Each entry that follows should be retyped exactly.

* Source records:
▬▬▬

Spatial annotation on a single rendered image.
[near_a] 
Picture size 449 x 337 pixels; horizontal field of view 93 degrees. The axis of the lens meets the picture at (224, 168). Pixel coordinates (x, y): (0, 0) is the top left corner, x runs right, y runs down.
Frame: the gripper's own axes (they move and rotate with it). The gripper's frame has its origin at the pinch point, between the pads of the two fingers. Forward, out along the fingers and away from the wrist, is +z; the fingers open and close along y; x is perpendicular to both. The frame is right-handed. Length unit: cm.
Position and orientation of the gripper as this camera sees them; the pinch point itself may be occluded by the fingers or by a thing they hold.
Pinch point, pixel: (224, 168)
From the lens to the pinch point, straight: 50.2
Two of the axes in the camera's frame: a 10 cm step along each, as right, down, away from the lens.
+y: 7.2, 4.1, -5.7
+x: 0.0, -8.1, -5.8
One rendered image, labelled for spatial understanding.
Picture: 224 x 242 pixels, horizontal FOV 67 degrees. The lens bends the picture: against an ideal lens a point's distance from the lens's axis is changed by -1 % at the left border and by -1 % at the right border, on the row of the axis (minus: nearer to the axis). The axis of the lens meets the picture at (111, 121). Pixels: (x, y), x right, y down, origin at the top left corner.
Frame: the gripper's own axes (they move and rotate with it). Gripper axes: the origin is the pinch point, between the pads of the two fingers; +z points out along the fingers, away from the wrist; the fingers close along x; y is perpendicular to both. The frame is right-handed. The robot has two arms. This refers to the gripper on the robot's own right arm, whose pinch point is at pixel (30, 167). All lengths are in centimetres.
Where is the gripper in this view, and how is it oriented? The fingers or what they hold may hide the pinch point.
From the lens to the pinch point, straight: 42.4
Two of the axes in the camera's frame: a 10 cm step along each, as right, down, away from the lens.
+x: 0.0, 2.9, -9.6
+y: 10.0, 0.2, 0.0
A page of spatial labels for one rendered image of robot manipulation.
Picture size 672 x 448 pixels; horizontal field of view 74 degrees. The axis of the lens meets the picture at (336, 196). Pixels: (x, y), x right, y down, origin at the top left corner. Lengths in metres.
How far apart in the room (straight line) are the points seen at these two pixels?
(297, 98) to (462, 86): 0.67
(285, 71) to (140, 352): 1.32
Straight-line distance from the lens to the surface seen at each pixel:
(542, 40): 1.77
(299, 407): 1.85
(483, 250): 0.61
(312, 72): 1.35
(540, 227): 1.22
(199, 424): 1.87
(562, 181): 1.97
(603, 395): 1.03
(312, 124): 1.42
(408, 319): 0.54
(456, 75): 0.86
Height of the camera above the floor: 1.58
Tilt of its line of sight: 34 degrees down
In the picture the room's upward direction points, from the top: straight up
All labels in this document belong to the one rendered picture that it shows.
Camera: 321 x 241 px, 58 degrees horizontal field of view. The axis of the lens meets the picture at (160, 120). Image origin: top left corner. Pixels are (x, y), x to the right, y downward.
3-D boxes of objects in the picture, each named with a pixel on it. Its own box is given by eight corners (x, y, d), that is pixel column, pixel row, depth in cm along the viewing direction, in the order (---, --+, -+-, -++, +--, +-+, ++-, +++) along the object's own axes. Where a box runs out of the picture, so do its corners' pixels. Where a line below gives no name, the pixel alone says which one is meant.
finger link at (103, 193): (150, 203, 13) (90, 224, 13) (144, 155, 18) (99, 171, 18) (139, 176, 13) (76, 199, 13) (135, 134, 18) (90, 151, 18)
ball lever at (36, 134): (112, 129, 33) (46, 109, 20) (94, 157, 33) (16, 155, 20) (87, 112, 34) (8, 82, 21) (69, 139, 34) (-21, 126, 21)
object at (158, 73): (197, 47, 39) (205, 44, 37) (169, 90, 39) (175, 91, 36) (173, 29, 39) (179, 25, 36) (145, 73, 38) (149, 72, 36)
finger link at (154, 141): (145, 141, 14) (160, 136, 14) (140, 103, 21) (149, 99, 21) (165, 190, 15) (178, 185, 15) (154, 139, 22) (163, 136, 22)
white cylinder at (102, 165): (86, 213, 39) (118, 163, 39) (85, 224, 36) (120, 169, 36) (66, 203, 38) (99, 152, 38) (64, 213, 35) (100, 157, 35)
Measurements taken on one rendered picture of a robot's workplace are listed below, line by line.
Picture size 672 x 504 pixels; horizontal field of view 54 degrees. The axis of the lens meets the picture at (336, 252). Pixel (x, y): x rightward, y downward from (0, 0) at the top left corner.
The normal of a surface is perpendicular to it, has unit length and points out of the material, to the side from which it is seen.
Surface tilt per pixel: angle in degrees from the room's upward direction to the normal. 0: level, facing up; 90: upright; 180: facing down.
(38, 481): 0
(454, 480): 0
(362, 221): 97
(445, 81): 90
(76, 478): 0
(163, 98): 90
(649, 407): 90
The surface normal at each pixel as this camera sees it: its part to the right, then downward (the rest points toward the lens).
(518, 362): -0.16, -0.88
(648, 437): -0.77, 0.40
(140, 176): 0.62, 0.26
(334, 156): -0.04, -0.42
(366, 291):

▬▬▬

* Task answer:
Spatial annotation on a single rendered image.
[near_a] 
Picture size 449 x 337 pixels; horizontal field of view 93 degrees. The axis of the lens meets the picture at (224, 168). Pixel coordinates (x, y): (0, 0) is the top left corner, x runs right, y runs down.
Frame: the gripper's own axes (they move and rotate with it). The gripper's frame has its origin at the pinch point, between the pads of the two fingers. Forward, out along the fingers and away from the wrist, is +z; the fingers open and close along y; x is perpendicular to both. The frame is right-handed. Length unit: cm.
Position and orientation of the gripper as this camera sees them; the pinch point itself may be occluded by the fingers or by a thing they hold.
Pinch point, pixel: (224, 168)
From the lens to the pinch point, straight: 50.2
Two of the axes in the camera's frame: a 10 cm step along each, as right, down, away from the lens.
+y: 7.2, 4.1, -5.7
+x: 0.0, -8.1, -5.8
One rendered image, labelled for spatial understanding.
Picture: 224 x 242 pixels, horizontal FOV 67 degrees. The lens bends the picture: against an ideal lens a point's distance from the lens's axis is changed by -1 % at the left border and by -1 % at the right border, on the row of the axis (minus: nearer to the axis). The axis of the lens meets the picture at (111, 121). Pixels: (x, y), x right, y down, origin at the top left corner.
Frame: the gripper's own axes (they move and rotate with it). Gripper axes: the origin is the pinch point, between the pads of the two fingers; +z points out along the fingers, away from the wrist; the fingers close along x; y is perpendicular to both. The frame is right-handed. The robot has two arms. This refers to the gripper on the robot's own right arm, whose pinch point is at pixel (30, 167). All lengths are in centimetres.
Where is the gripper in this view, and how is it oriented? The fingers or what they hold may hide the pinch point.
From the lens to the pinch point, straight: 42.4
Two of the axes in the camera's frame: a 10 cm step along each, as right, down, away from the lens.
+x: 0.0, 2.9, -9.6
+y: 10.0, 0.2, 0.0
A page of spatial labels for one rendered image of robot manipulation.
Picture size 672 x 448 pixels; horizontal field of view 74 degrees. The axis of the lens meets the picture at (336, 196). Pixels: (x, y), x right, y down, origin at the top left corner. Lengths in metres.
How far apart in the room (straight line) are the points seen at these two pixels?
(297, 98) to (462, 86): 0.67
(285, 71) to (140, 352): 1.32
Straight-line distance from the lens to the surface seen at each pixel:
(542, 40): 1.77
(299, 407): 1.85
(483, 250): 0.61
(312, 72): 1.35
(540, 227): 1.22
(199, 424): 1.87
(562, 181): 1.97
(603, 395): 1.03
(312, 124): 1.42
(408, 319): 0.54
(456, 75): 0.86
Height of the camera above the floor: 1.58
Tilt of its line of sight: 34 degrees down
In the picture the room's upward direction points, from the top: straight up
All labels in this document belong to the one rendered picture that it shows.
Camera: 321 x 241 px, 58 degrees horizontal field of view. The axis of the lens meets the picture at (160, 120). Image origin: top left corner. Pixels are (x, y), x to the right, y downward.
3-D boxes of objects in the picture, each named with a pixel on it. Its own box is given by eight corners (x, y, d), that is pixel column, pixel row, depth in cm along the viewing direction, in the order (---, --+, -+-, -++, +--, +-+, ++-, +++) along the object's own axes. Where a box runs out of the picture, so do its corners' pixels. Where a line below gives no name, the pixel alone says which one is meant.
finger link at (103, 193): (150, 203, 13) (90, 224, 13) (144, 155, 18) (99, 171, 18) (139, 176, 13) (76, 199, 13) (135, 134, 18) (90, 151, 18)
ball lever at (36, 134): (112, 129, 33) (46, 109, 20) (94, 157, 33) (16, 155, 20) (87, 112, 34) (8, 82, 21) (69, 139, 34) (-21, 126, 21)
object at (158, 73): (197, 47, 39) (205, 44, 37) (169, 90, 39) (175, 91, 36) (173, 29, 39) (179, 25, 36) (145, 73, 38) (149, 72, 36)
finger link at (154, 141): (145, 141, 14) (160, 136, 14) (140, 103, 21) (149, 99, 21) (165, 190, 15) (178, 185, 15) (154, 139, 22) (163, 136, 22)
white cylinder at (102, 165): (86, 213, 39) (118, 163, 39) (85, 224, 36) (120, 169, 36) (66, 203, 38) (99, 152, 38) (64, 213, 35) (100, 157, 35)
Measurements taken on one rendered picture of a robot's workplace are listed below, line by line.
Picture size 672 x 504 pixels; horizontal field of view 54 degrees. The axis of the lens meets the picture at (336, 252). Pixel (x, y): x rightward, y downward from (0, 0) at the top left corner.
The normal of a surface is perpendicular to it, has unit length and points out of the material, to the side from which it is seen.
Surface tilt per pixel: angle in degrees from the room's upward direction to the normal. 0: level, facing up; 90: upright; 180: facing down.
(38, 481): 0
(454, 480): 0
(362, 221): 97
(445, 81): 90
(76, 478): 0
(163, 98): 90
(649, 407): 90
The surface normal at each pixel as this camera sees it: its part to the right, then downward (the rest points toward the lens).
(518, 362): -0.16, -0.88
(648, 437): -0.77, 0.40
(140, 176): 0.62, 0.26
(334, 156): -0.04, -0.42
(366, 291):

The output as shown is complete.